On Tue, 30 Sep 2014, Linus Torvalds wrote:
> On Tue, Sep 30, 2014 at 11:20 AM, Dave Jones <davej@redhat.com> wrote:
> >
> > page_fault_kernel:    address=__per_cpu_end ip=copy_page_to_iter error_code=0x2
> 
> Interesting. "error_code" in particular. The value "2" means that the
> CPU thinks that the page is not present (bit zero is clear).
> 
> (That "address" is useless - it's tried to turn a user address into a
> kernel symbol, and the percpu symbols are zero-based, so it picks the
> last of them. The "ip" is useless too, since it doesn't give the
> offset)
> 
> So the CPU thinks it's a write to a not-present page, which means that
> _PAGE_PRESENT bit is clear.
> 
> Now the *kernel* thinks a page is present not just if _PAGE_PRESENT is
> set, but also if _PAGE_PROTNONE or _PAGE_NUMA are set. Sadly, your
> trace is not very useful, because inlining has caused pretty much all
> the cases to be in "handle_mm_fault()", so the trace doesn't really
> tell which path this all takes.
> 
> But we can still do *some* analysis on the trace: do_wp_page()
> shouldn't have been inlined, so it would have shown up in the trace if
> it had been called. So I think we can be pretty confident that the
> ptep_set_access_flags() we see is the one from handle_pte_fault().
> 
> And if that is the case, then we know that "pte_present()" is indeed
> true as far a the kernel is concerned.
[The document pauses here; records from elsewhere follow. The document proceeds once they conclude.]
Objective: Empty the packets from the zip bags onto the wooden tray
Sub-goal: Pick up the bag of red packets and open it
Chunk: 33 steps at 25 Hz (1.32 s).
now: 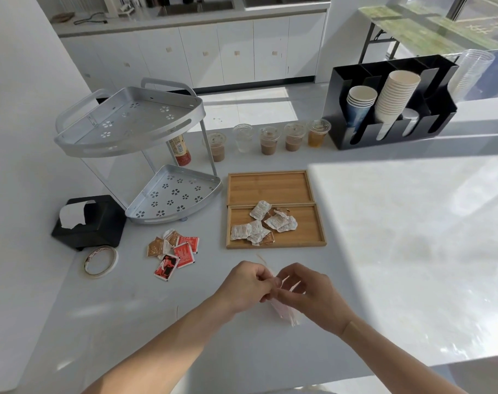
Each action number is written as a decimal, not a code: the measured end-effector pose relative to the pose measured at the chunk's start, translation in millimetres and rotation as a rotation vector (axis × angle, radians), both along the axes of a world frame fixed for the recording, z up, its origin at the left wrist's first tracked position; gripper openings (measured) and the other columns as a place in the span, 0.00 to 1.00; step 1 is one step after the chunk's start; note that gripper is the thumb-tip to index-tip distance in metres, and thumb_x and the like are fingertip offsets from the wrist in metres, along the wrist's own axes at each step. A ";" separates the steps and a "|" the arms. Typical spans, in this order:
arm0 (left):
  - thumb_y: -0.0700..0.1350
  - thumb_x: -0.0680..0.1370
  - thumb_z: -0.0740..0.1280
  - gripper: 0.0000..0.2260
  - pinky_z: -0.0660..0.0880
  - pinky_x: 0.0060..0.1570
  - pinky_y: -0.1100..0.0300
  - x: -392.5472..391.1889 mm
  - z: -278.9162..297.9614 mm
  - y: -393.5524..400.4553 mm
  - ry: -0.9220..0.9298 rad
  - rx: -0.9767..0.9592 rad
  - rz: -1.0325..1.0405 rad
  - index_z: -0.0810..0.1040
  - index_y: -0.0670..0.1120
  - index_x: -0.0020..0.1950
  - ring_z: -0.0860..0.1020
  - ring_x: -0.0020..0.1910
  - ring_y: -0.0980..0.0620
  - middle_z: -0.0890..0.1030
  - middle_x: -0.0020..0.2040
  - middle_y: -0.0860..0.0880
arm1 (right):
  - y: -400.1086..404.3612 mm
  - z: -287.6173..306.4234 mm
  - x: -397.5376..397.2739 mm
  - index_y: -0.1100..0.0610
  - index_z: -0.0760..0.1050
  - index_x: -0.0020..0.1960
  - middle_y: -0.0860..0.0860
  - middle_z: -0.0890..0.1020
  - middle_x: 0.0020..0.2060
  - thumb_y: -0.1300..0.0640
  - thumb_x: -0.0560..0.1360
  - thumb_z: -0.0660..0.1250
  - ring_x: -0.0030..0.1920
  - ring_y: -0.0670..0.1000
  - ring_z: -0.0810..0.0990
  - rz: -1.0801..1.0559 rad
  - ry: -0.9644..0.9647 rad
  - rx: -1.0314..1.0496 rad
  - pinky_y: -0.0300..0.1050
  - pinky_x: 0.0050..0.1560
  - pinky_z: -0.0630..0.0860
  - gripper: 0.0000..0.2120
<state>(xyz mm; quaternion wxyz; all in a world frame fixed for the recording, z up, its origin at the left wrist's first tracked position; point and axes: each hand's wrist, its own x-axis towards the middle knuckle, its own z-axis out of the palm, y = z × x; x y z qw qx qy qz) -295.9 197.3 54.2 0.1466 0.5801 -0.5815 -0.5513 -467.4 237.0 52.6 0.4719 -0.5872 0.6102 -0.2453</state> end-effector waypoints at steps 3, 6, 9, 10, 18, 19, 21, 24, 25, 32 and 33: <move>0.49 0.76 0.71 0.12 0.67 0.24 0.72 2.8 -5.8 1.0 0.082 -0.002 0.010 0.78 0.50 0.33 0.74 0.25 0.60 0.78 0.26 0.55 | -4.7 -3.5 0.3 0.51 0.80 0.46 0.50 0.86 0.38 0.52 0.69 0.77 0.32 0.44 0.82 -0.041 -0.159 0.134 0.41 0.33 0.79 0.09; 0.49 0.75 0.72 0.10 0.69 0.27 0.69 6.9 -13.5 2.2 0.193 -0.006 0.018 0.79 0.50 0.35 0.74 0.27 0.58 0.78 0.26 0.54 | -8.9 -4.2 -1.9 0.59 0.80 0.47 0.57 0.87 0.41 0.57 0.70 0.76 0.37 0.51 0.85 -0.086 -0.300 0.281 0.44 0.37 0.81 0.09; 0.49 0.74 0.72 0.08 0.72 0.30 0.66 13.0 -19.4 4.0 0.307 0.018 0.043 0.81 0.50 0.36 0.77 0.29 0.56 0.81 0.29 0.52 | -11.6 -3.7 -4.0 0.65 0.80 0.49 0.58 0.87 0.41 0.59 0.71 0.76 0.41 0.55 0.87 -0.092 -0.374 0.371 0.45 0.39 0.82 0.12; 0.49 0.74 0.72 0.07 0.74 0.31 0.65 14.9 -20.7 4.2 0.331 0.031 0.056 0.82 0.50 0.37 0.79 0.30 0.55 0.82 0.31 0.51 | -11.9 -3.5 -4.3 0.67 0.80 0.49 0.58 0.87 0.41 0.59 0.71 0.76 0.41 0.54 0.87 -0.091 -0.381 0.385 0.43 0.38 0.81 0.12; 0.44 0.77 0.70 0.06 0.76 0.33 0.65 20.7 -16.9 -3.3 0.272 0.073 -0.008 0.81 0.47 0.40 0.80 0.34 0.56 0.83 0.34 0.52 | -18.1 -3.5 2.0 0.66 0.81 0.49 0.57 0.87 0.40 0.61 0.75 0.70 0.38 0.51 0.85 -0.112 -0.333 0.371 0.42 0.37 0.80 0.08; 0.44 0.76 0.69 0.06 0.75 0.31 0.65 20.3 -14.4 -4.2 0.241 0.075 0.000 0.80 0.48 0.38 0.79 0.33 0.56 0.82 0.32 0.52 | -18.4 -3.0 4.9 0.65 0.81 0.48 0.57 0.87 0.40 0.60 0.76 0.70 0.38 0.51 0.85 -0.116 -0.331 0.358 0.43 0.37 0.80 0.07; 0.45 0.74 0.66 0.10 0.72 0.28 0.63 16.5 -11.0 -6.2 0.177 0.059 0.030 0.76 0.50 0.32 0.75 0.29 0.55 0.77 0.28 0.54 | -20.8 0.1 11.6 0.60 0.82 0.47 0.57 0.86 0.40 0.56 0.77 0.68 0.37 0.52 0.85 -0.130 -0.326 0.344 0.44 0.37 0.81 0.08; 0.45 0.73 0.64 0.13 0.67 0.29 0.62 12.6 -11.1 -8.9 0.071 -0.037 0.013 0.73 0.51 0.28 0.69 0.25 0.57 0.72 0.23 0.56 | -29.0 6.4 19.9 0.59 0.82 0.46 0.57 0.87 0.38 0.48 0.76 0.67 0.36 0.53 0.86 -0.150 -0.306 0.390 0.45 0.35 0.82 0.14; 0.45 0.73 0.64 0.12 0.67 0.29 0.62 12.9 -10.8 -9.7 0.052 -0.059 -0.018 0.74 0.51 0.29 0.69 0.25 0.58 0.73 0.23 0.57 | -31.4 8.0 20.6 0.59 0.81 0.45 0.56 0.87 0.37 0.47 0.75 0.69 0.36 0.53 0.86 -0.144 -0.295 0.412 0.44 0.34 0.81 0.15; 0.46 0.75 0.70 0.07 0.70 0.33 0.65 30.0 -5.9 -17.6 0.189 0.048 -0.164 0.81 0.44 0.40 0.75 0.32 0.54 0.79 0.31 0.50 | -39.5 10.0 15.9 0.57 0.81 0.43 0.55 0.87 0.39 0.54 0.75 0.69 0.41 0.53 0.87 -0.062 -0.287 0.415 0.42 0.33 0.79 0.07; 0.46 0.76 0.70 0.07 0.70 0.33 0.65 31.4 -5.7 -19.0 0.199 0.063 -0.175 0.81 0.44 0.42 0.76 0.33 0.54 0.80 0.33 0.50 | -41.0 9.7 16.4 0.57 0.80 0.42 0.54 0.86 0.37 0.56 0.75 0.68 0.40 0.52 0.87 -0.047 -0.251 0.393 0.42 0.33 0.78 0.06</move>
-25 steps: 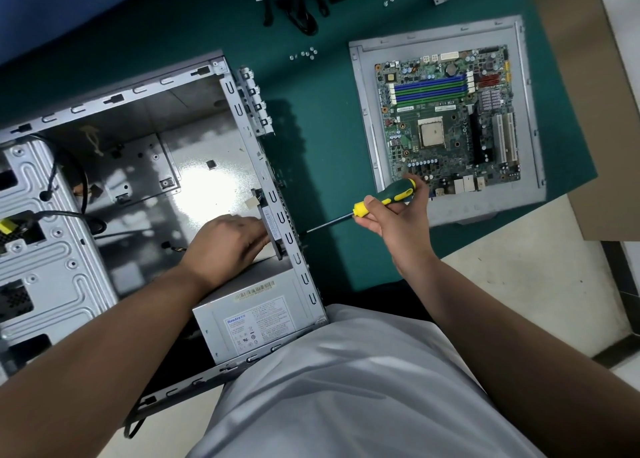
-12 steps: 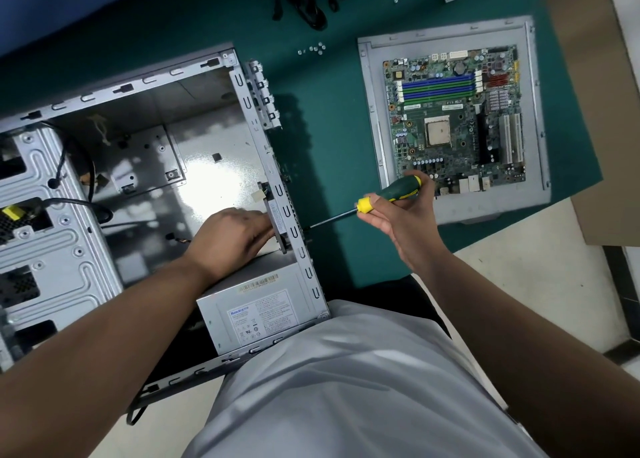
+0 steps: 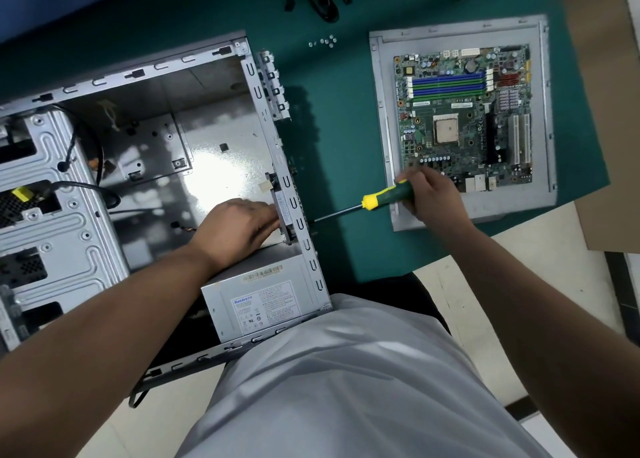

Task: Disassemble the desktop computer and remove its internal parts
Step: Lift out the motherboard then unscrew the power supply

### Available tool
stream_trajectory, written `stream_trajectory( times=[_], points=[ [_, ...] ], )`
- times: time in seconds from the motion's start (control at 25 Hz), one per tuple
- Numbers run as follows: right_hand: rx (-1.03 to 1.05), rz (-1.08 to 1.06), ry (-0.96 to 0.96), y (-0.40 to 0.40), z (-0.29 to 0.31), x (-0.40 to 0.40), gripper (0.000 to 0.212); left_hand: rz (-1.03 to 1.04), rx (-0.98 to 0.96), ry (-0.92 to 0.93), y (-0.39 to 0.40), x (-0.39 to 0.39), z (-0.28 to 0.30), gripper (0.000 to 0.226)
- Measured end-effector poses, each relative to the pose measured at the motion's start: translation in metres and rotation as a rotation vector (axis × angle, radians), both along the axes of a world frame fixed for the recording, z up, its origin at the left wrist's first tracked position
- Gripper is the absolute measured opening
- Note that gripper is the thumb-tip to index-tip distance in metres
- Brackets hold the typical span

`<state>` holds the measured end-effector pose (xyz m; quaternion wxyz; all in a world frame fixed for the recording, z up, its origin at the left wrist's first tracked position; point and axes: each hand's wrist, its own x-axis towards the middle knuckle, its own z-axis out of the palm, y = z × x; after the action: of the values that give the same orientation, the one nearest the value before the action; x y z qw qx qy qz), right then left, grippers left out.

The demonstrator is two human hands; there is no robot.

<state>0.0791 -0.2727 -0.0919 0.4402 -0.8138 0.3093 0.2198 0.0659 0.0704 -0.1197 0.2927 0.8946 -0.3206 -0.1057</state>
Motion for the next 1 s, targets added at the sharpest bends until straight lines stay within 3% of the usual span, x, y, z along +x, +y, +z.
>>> stream_trajectory(
  times=[0.12,0.2,0.28,0.32,0.4,0.48,0.56,0.6,0.64,0.72,0.8,0.96,1.0],
  points=[
    [0.403,-0.188,0.034,-0.004,0.005,0.002,0.023,0.004,0.000,0.004,0.000,0.000,0.001,0.040],
    [0.312,-0.096,0.101,-0.003,0.006,0.003,0.027,0.000,-0.002,0.006,-0.001,0.000,0.001,0.040],
    [0.022,0.106,0.100,-0.002,0.009,0.007,0.046,-0.001,-0.001,0.014,-0.001,0.000,0.001,0.040],
    [0.020,0.097,0.061,-0.003,0.010,0.009,0.039,0.000,-0.002,0.021,0.000,0.000,0.001,0.041],
    [0.310,-0.046,0.032,-0.004,0.013,0.013,0.017,-0.001,-0.007,0.035,0.000,0.001,0.001,0.041],
    [0.427,-0.065,0.071,-0.005,0.018,0.014,0.018,-0.003,-0.011,0.040,0.000,0.001,0.001,0.040],
    [0.214,0.059,0.096,-0.006,0.014,0.016,0.050,-0.006,-0.014,0.032,0.000,0.001,0.001,0.039],
    [0.081,0.107,0.076,-0.005,0.012,0.018,0.055,-0.007,-0.015,0.030,-0.001,0.001,0.001,0.038],
    [0.040,0.076,0.065,-0.004,0.010,0.021,0.048,-0.007,-0.014,0.029,0.000,0.001,0.001,0.038],
    [0.236,-0.080,0.098,-0.003,0.013,0.026,0.020,-0.009,-0.013,0.028,0.000,0.001,0.000,0.038],
    [0.382,-0.075,0.117,-0.004,0.014,0.021,0.023,-0.008,-0.016,0.021,0.000,0.001,-0.001,0.038],
    [0.062,0.111,0.080,-0.002,0.011,0.012,0.024,-0.010,-0.021,0.008,0.000,0.000,-0.002,0.037],
    [0.154,0.010,0.043,0.000,0.010,0.011,0.014,-0.012,-0.021,0.003,0.000,0.000,-0.003,0.037]
  ],
)
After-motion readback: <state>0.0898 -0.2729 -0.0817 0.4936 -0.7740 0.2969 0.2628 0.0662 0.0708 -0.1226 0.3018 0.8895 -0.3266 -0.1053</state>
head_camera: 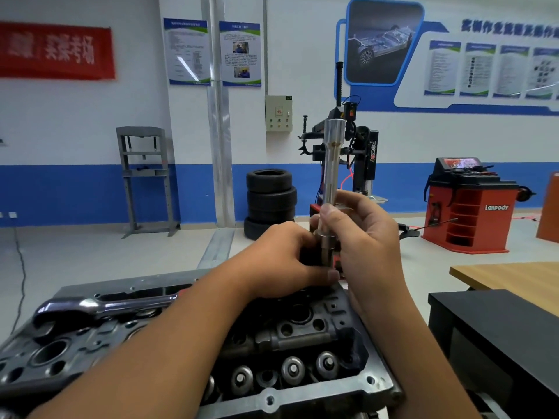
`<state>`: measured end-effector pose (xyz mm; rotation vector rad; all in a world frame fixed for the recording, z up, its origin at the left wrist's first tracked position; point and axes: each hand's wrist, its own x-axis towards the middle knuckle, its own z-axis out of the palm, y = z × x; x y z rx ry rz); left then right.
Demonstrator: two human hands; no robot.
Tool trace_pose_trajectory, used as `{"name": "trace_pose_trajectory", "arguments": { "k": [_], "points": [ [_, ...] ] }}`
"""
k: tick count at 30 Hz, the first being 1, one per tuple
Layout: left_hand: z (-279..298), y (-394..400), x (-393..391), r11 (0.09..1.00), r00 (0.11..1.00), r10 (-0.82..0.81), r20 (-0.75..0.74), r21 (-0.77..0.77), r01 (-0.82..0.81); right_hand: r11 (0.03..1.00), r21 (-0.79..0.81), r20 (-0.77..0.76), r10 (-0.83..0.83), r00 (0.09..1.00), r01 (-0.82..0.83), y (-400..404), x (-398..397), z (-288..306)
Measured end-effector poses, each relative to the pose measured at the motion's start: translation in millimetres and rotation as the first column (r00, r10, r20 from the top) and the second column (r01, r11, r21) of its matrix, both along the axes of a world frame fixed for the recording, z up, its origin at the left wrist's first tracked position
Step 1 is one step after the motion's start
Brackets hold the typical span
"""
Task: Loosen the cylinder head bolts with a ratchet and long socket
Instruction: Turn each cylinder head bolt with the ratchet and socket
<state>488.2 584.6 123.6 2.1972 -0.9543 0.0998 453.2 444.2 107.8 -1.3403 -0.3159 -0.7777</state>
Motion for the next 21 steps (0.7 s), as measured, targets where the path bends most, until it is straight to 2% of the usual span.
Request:
{"name": "trace_pose_trajectory", "arguments": {
  "k": [8, 15, 21],
  "points": [
    [0.8, -0.2, -0.1, 0.999, 0.999, -0.05, 0.006, -0.013, 0.05, 0.996, 0.016, -0.063, -0.092, 0.994, 0.093, 0.6, -0.7, -0.3],
    [-1.1, -2.8, -0.5, 0.998, 1.0, 0.002, 0.015, -0.057, -0.001, 0.993, 0.022, -0.145, -0.109, 0.983, 0.114, 0.0, 4.6, -0.2],
    [-0.3, -0.7, 0.6, 0.998, 0.998, -0.054, -0.021, -0.038, 0.054, 0.989, 0.012, -0.128, -0.148, 0.981, 0.151, -2.5, 7.1, -4.0]
  ]
}}
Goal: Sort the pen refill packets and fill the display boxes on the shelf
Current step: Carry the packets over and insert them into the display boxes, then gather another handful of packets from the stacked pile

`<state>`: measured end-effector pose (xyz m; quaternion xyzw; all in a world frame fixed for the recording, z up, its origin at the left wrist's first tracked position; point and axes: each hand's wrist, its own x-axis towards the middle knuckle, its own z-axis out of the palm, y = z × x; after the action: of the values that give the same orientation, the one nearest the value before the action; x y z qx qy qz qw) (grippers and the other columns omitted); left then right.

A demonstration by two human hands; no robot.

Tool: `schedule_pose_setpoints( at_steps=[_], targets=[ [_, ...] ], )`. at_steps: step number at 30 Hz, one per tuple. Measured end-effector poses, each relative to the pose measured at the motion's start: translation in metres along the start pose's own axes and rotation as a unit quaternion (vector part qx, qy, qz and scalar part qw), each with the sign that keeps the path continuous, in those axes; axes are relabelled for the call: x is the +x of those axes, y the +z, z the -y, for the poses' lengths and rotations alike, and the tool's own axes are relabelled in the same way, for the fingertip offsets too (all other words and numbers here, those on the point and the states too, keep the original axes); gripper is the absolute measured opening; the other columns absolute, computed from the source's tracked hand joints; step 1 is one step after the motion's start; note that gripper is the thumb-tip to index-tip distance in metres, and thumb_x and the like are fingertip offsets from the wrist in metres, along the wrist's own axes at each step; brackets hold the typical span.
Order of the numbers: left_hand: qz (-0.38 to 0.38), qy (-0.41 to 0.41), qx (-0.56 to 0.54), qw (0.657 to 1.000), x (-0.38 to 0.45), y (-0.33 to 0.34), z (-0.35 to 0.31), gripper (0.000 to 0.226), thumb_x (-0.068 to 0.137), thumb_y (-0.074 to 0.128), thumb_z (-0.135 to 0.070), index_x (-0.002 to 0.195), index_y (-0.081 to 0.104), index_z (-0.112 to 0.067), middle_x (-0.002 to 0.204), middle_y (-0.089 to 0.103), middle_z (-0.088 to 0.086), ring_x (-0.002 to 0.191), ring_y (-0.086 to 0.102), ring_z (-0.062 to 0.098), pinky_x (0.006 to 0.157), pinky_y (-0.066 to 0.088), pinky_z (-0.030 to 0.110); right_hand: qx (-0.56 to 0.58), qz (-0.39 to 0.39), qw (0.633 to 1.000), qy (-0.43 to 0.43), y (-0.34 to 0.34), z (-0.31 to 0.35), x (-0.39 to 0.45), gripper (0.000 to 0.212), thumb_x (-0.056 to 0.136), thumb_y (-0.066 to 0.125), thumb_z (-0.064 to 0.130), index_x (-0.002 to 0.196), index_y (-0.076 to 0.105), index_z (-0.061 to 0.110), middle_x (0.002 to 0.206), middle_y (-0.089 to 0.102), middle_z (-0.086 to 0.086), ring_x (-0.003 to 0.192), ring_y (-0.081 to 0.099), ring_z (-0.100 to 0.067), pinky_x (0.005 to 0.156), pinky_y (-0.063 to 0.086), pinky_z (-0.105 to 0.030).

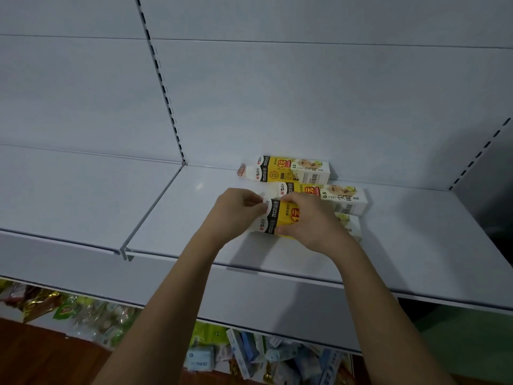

So with _PAGE_PRESENT not being
> set (based on the error code), we know that _PAGE_PROTNONE must be
> set, otherwise we'd have triggered the pte_numa() check and exited
> through do_numa_page().
> 
> So it smells like we have a PROT_NONE VM area (at least the paeg table
> entries imply that). But "access_error()" should have flagged that (it
> checks "vma->vm_flags & VM_WRITE"). How do we have a page table entry
> marked _PAGE_PROTNONE, but VM_WRITE set in the vma?
> 
> Or, possibly, we have some confusion about the page tables themselves
> (corruption, wrong %cr3 value, whatever), explaining why the CPU
> thinks one thing, but our software page table walker thinks another.
> 
> I'm not seeing how this all happens. But I'm adding Kirill to the cc,
> since he might see something I missed, and he touched some of this
> code last ("tag, you're it").
> 
> Kirill: the thread is on lkml, but basically it boils down to the
> second byte write in fault_in_pages_writeable() faulting forever,
> despite handle_mm_fault() apparently thinking that everything is fine.
> 
> Also adding Hugh Dickins, just because the more people who know this
> code that are involved, the better.

I've tried, but failed to explain it.

I think it's likely related to the VM_BUG_ON(!(val & _PAGE_PRESENT))
which linux-next has in pte_mknuma(), which Sasha Levin first reported
hitting in https://lkml.org/lkml/2014/8/26/869 (a resumption of the
"mm: BUG in unmap_page_range" thread, though its subject bug is fixed).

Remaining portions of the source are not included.